Don’t leave me, Sarah! I knew you’d come back for me! I knew you’d find me again! I knew you’d

And then everything is Darkness and Silence.

13
Sarah

L
AURA TURNED FOURTEEN IN THE FALL OF 1994 AND BEGAN ATTENDING
Stuyvesant High School down in Battery Park City. For the first time, she started taking the bus and subway on her own every day. Once, this would have terrified me. But Mayor Giuliani had taken office by then, and he’d started cracking down on things like graffiti and street crime and the homeless guys who’d come right up to your car window with a squeegee while you were stopped at intersections. He got rid of the corrupt cops who for so many years had taken bribes and allowed the street-corner drug dealers to go about their business. There was no question that New York City in general and the Lower East Side specifically were growing cleaner and safer by the day.

There were mixed feelings about all this on the LES. Nobody liked crime, of course, and it was a relief to feel that our streets were less dangerous. On the other hand, we were rather proud of
our graffiti. People like Cortes and Keith Haring were acknowledged as legitimate artists pursuing a legitimate art form. There were people who grumbled that Giuliani was a fascist. Maybe he is, I’d reply, but you know what? Drug dealers are fascists, too. Now there was nobody to menace my daughter and her friends when they walked down the streets, to tell her which corners she could linger on and which she couldn’t.

“Quality of Life,” Giuliani’s campaign was called. Many of us were in favor of it at first. But eventually we came to realize just how nebulous an expression “quality of life” is. If you wanted to, you could interpret it to mean almost anything.

Later, after the dust had settled, lawyers and reporters would try to create a chronology of what had happened on June 3, 1995. We were able to ascertain a few definite facts—that a concerned citizen’s 911 call really had started the whole thing, that there really were a few bricks that had slipped from our apartment building’s rear façade. Nobody disputed that our landlords had disregarded necessary repairs over the years. Margarita Lopez, the city council member for our neighborhood, would later confirm ninety-eight Class B (serious enough to warrant court action) and Class C (supposed to be repaired within twenty-four hours) violations on record with the City. We tenants had banded together in the past, chosen representatives, complained formally to the City. But the City had done nothing for us. All of us living there were old, or we were immigrants, or we were poor. We worked. We paid our rent every month and our taxes every year. But, in the end, we were expendable.
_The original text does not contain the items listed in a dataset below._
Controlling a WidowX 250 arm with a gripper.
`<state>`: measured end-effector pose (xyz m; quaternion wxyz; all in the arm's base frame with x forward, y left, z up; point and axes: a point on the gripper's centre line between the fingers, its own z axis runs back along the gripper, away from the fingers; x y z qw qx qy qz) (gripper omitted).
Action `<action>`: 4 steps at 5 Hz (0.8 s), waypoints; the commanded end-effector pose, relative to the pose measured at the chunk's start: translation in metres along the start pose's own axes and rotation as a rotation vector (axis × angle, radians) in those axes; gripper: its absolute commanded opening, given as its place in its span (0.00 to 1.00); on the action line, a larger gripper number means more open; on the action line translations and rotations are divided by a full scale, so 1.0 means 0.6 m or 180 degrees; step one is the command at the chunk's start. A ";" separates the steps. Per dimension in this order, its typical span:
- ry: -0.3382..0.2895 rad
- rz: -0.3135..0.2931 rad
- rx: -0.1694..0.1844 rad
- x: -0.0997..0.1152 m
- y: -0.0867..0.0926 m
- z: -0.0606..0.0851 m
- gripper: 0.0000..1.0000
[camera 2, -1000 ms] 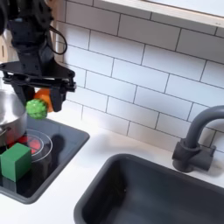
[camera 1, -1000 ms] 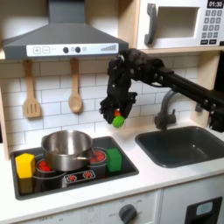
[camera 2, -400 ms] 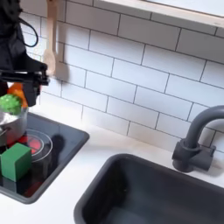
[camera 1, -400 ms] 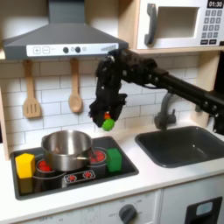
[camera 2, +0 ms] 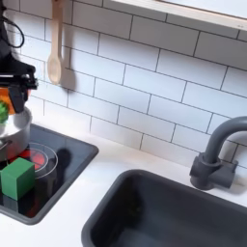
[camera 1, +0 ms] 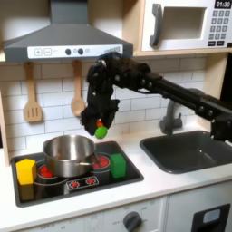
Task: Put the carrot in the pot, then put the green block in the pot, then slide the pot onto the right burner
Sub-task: 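Put the carrot in the pot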
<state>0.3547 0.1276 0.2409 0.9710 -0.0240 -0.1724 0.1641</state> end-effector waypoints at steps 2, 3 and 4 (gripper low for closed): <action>0.0158 0.0187 0.0114 0.025 0.033 -0.036 0.00; 0.0214 0.0205 0.0175 0.021 0.048 -0.056 0.00; 0.0164 0.0193 0.0183 0.035 0.044 -0.048 0.00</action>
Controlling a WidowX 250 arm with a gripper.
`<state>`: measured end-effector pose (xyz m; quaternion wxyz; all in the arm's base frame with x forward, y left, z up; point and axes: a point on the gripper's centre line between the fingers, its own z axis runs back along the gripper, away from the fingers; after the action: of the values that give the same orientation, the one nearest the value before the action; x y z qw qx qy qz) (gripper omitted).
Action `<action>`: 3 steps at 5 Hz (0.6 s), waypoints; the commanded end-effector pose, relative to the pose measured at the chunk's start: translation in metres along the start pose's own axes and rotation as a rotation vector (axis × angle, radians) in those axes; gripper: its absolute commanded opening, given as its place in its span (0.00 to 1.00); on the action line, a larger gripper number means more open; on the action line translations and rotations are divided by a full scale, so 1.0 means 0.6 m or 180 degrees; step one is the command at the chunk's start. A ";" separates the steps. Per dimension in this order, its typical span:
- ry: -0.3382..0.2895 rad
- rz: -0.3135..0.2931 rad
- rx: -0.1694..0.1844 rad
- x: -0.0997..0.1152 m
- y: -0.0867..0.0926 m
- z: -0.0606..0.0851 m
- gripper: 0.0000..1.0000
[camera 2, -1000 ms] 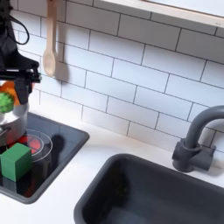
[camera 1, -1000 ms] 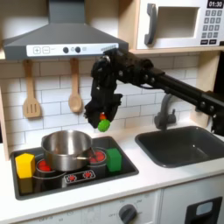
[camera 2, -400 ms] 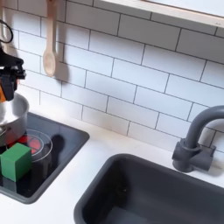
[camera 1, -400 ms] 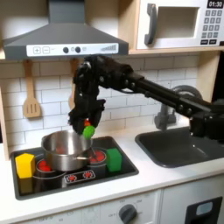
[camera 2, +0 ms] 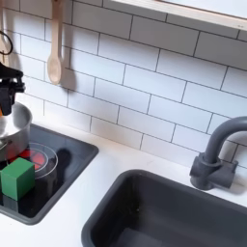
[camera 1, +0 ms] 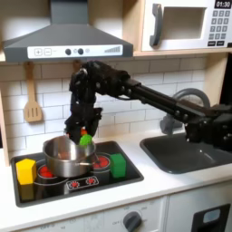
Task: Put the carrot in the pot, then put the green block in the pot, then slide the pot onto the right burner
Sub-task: 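Put the carrot in the pot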
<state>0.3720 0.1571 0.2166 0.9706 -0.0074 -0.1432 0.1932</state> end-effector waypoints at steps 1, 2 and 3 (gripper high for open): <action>0.0050 0.0075 0.0058 0.006 0.008 -0.009 0.00; 0.0047 0.0055 0.0123 0.001 0.013 -0.010 0.00; 0.0046 0.0049 0.0167 0.000 0.019 -0.017 0.00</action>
<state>0.3721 0.1666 0.2036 0.9709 0.0142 -0.1286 0.2016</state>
There was money coming to us, the lawyers insisted. Somebody had to pay for what had happened. I attended a few meetings, but my heart wasn’t in it. What difference could it make? And when we ended up getting nothing, or next to nothing, I wasn’t surprised or even disappointed. We were too broken by then. We were a group of Humpty Dumptys, and there weren’t enough horses or men in all of New York to make us whole again.

It was a Saturday morning. Laura moved with brisk purpose through the apartment, wearing a nightgown with a cartoon drawing on it of a girl who stood in the window of a tenement building much like ours. The girl in the drawing had thrown a clock from the window.
Jane Wanted to See Time Fly
, the caption said. It was a child’s nightgown, even though Laura had grown so much in the past year I could hardly believe she was the same girl. It wasn’t a nightgown I would have worn at her age. But when I was Laura’s age, I was already trying to be older. Laura would turn fifteen in only five months. I had been fifteen when I’d met Anise. A chance meeting a lifetime ago, in a secondhand store I’d never intended to go into. And somehow, from that day, events had unfolded one after the other and brought me here. I had a teenage daughter, and this was where we lived.